Reactions catalyzed within inorganic and organic materials and at electrochemical interfaces commonly occur at high coverage and in condensed media, causing turnover rates to depend strongly on interfacial structure and composition, 37622-90-5, Name is Ethyl 4-pyrazolecarboxylate, SMILES is C1=N[NH]C=C1C(OCC)=O, in an article , author is Zhan, Shun-Ze, once mentioned of 37622-90-5, Product Details of 37622-90-5.
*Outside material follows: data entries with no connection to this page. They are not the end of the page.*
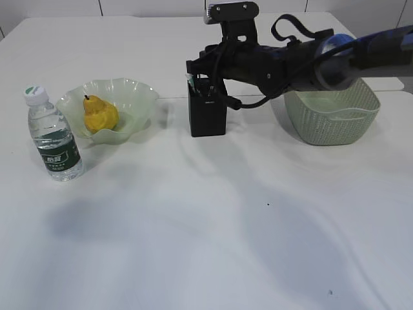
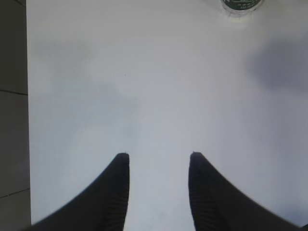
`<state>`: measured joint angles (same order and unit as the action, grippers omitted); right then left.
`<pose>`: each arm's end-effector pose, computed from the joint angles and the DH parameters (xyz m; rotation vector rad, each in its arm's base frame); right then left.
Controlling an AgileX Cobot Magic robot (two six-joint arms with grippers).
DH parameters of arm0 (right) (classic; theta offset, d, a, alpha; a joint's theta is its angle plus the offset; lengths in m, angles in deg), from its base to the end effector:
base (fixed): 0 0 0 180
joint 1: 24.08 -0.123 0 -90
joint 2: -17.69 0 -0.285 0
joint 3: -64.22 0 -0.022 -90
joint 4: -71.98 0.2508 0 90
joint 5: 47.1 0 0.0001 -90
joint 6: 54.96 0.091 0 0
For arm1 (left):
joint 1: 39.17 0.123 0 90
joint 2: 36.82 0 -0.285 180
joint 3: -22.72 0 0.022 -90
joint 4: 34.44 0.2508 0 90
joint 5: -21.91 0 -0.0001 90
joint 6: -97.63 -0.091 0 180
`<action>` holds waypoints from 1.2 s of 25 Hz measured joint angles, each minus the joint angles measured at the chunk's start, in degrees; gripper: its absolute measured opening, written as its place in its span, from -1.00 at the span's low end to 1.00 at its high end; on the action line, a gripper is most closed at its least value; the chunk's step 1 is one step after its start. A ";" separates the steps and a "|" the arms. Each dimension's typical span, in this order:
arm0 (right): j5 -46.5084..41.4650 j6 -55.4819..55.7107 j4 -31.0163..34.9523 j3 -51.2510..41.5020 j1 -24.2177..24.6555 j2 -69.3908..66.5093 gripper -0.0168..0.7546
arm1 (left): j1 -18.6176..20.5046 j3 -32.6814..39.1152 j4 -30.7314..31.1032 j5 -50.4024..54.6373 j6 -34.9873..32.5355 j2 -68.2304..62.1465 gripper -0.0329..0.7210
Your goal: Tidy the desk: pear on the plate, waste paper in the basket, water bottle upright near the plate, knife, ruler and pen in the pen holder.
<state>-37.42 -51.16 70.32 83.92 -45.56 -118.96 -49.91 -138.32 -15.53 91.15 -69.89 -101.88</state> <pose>0.4908 0.1936 0.1975 -0.3191 1.8551 0.2884 0.1696 -0.0041 0.3527 0.0178 2.6051 0.3085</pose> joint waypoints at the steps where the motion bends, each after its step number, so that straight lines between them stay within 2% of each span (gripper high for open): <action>1: -1.13 0.00 0.00 0.00 0.00 0.93 -0.39 | 0.00 0.00 0.00 -0.11 0.00 0.00 -0.16; 16: -28.29 -0.57 -1.34 0.00 0.00 20.36 -0.39 | 0.00 0.00 2.37 -2.96 0.00 0.00 -0.16; 23: -31.81 -0.70 -1.67 -3.34 0.00 31.39 -0.39 | 0.00 0.00 2.37 -7.93 2.24 3.62 -0.18; 30: -31.92 -0.80 -2.67 -18.24 0.00 44.70 -0.39 | 0.00 0.00 2.37 -12.48 3.64 15.60 -0.18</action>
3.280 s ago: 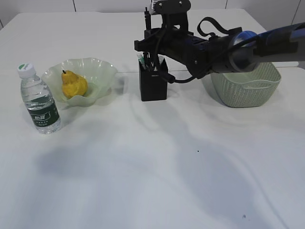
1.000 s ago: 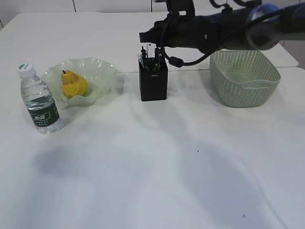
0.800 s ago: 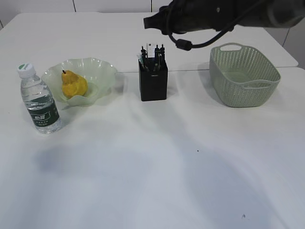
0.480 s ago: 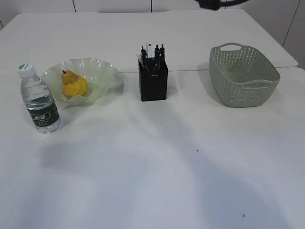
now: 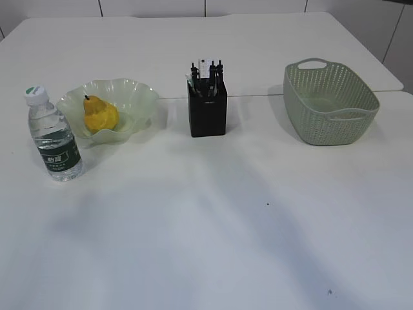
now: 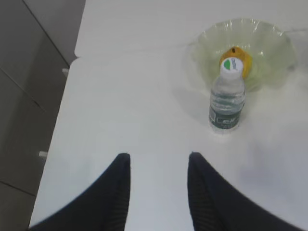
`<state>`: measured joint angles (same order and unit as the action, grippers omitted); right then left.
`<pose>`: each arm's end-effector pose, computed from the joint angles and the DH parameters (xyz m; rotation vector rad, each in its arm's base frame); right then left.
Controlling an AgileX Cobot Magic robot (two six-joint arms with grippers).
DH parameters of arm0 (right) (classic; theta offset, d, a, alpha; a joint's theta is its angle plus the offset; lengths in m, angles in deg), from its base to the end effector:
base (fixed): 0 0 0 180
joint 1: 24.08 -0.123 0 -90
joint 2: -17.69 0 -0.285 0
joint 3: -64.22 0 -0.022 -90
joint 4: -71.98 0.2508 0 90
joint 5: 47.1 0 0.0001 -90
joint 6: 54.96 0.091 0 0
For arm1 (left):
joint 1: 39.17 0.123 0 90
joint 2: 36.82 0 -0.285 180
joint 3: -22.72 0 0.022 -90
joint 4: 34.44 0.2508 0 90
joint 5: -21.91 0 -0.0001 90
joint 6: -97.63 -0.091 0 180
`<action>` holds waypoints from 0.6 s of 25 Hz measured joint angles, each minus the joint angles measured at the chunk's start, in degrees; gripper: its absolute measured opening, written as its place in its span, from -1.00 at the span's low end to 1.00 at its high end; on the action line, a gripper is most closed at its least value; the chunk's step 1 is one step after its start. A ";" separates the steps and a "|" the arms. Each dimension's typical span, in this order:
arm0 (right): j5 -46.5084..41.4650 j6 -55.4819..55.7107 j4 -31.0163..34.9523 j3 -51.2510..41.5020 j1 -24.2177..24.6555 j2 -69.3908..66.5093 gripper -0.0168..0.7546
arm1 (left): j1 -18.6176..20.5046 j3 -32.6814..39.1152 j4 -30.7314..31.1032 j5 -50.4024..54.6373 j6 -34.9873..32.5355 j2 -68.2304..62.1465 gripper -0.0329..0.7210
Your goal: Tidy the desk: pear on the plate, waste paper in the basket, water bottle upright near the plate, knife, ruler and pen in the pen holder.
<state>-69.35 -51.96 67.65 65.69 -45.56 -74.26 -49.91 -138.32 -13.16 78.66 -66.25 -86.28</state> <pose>0.3216 0.1237 0.3926 -0.3661 1.9377 0.2056 0.1155 0.0062 0.4046 -0.0541 2.1257 0.1792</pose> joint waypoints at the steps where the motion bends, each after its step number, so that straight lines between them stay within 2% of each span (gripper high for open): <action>1: 0.00 0.00 -0.23 -2.17 0.00 2.26 -0.39 | 0.00 0.00 0.00 0.19 -0.27 1.45 -0.18; 8: -0.41 0.00 -1.88 -12.79 0.00 18.88 -0.39 | 0.00 0.00 -4.51 2.71 -6.71 8.62 -0.18; 15: -6.78 -0.35 -1.98 -23.01 0.00 37.16 -0.39 | 0.00 1.10 -9.10 4.04 -10.86 20.05 -0.18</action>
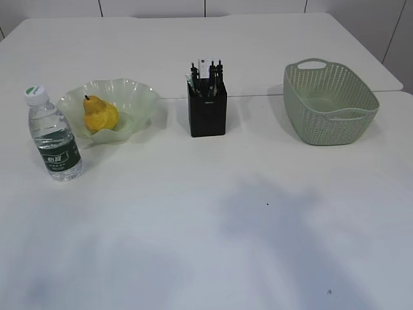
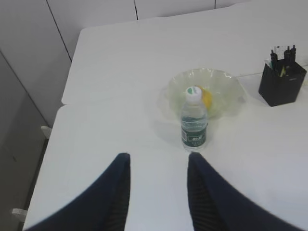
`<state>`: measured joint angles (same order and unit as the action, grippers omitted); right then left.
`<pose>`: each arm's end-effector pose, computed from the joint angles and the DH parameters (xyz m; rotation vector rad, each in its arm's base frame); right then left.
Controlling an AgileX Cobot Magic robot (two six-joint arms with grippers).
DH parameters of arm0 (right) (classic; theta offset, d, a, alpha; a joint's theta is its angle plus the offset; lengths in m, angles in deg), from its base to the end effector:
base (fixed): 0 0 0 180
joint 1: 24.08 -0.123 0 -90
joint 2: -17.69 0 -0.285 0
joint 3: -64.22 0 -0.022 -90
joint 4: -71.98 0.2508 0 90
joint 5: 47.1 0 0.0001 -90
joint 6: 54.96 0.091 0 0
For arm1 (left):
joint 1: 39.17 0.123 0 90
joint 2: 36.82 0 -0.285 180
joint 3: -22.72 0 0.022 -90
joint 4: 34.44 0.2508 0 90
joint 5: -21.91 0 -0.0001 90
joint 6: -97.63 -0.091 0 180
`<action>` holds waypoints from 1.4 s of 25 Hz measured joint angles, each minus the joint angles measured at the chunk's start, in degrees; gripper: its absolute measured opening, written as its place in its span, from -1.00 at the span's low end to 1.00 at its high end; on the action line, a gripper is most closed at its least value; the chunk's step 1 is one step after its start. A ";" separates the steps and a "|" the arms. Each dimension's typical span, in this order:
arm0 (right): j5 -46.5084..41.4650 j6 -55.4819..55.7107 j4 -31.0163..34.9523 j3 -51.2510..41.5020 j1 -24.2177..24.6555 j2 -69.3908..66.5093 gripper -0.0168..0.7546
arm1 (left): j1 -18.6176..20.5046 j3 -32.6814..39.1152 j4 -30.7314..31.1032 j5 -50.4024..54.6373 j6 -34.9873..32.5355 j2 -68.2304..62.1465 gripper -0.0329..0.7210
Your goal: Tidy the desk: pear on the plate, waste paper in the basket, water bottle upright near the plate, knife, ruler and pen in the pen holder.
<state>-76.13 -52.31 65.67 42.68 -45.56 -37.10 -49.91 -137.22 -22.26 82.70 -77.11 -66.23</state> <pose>0.1524 0.0547 0.4126 -0.3513 1.8058 0.1789 0.0151 0.0142 0.4124 0.0668 1.9078 0.0595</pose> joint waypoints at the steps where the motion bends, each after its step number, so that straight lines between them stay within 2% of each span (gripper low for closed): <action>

Luminescent polymorphic aggregates of trinuclear Cu(I)-pyrazolate tuned by intertrimeric Cu center dot center dot center dot N-Py weak coordination bonds

Five luminescent polymorphic aggregates of trinuclear Cu(I)-pyrazolate, namely [anti-Cu3L3](2) (1), [syn-Cu3L3 center dot C2H5OH](2) (2), [anti-Cu3L3 center dot C2H5OH](n) (3), [anti-Cu3L3 center dot 0.5C(7)H(8)](n) (4) and [syn-Cu3L3 center dot C8H10](n) (5) (HL = 4-(pyridin-4-ylthio)-3,5-dimethyl-1H-pyrazole), were reported. The trimeric Cu3L3 fragments present syn- and anti-conformations dependent on the dangled direction of 4-pyridyl groups on the two sides of the Cu(3)Pz(3) plane (Pz = pyrazolate). Intertrimeric N-Py center dot center dot center dot Cu weak coordination bonds associate these Cu3L3 fragments together to form dimeric or polymeric structures, which are further stabilized by crystallized solvent molecules or intertrimeric Cu center dot center dot center dot Cu interactions. The solvated complexes (3-5) may be transformed into the unsolvated complex 1 by evacuation of the crystallized solvents upon heating. All these complexes emit from green to yellow under UV irradiation, which originated from the triplet excited states of metal to ligand charge transfer ((MLCT)-M-3) mixed with intertrimeric Cu center dot center dot center dot Cu interactions. This work provides a novel kind of supramolecular aggregate based on Cu(3)Pz(3) beyond the classical pi-acid center dot center dot center dot base adducts and metallophilicity-dependent dimers/oligomers.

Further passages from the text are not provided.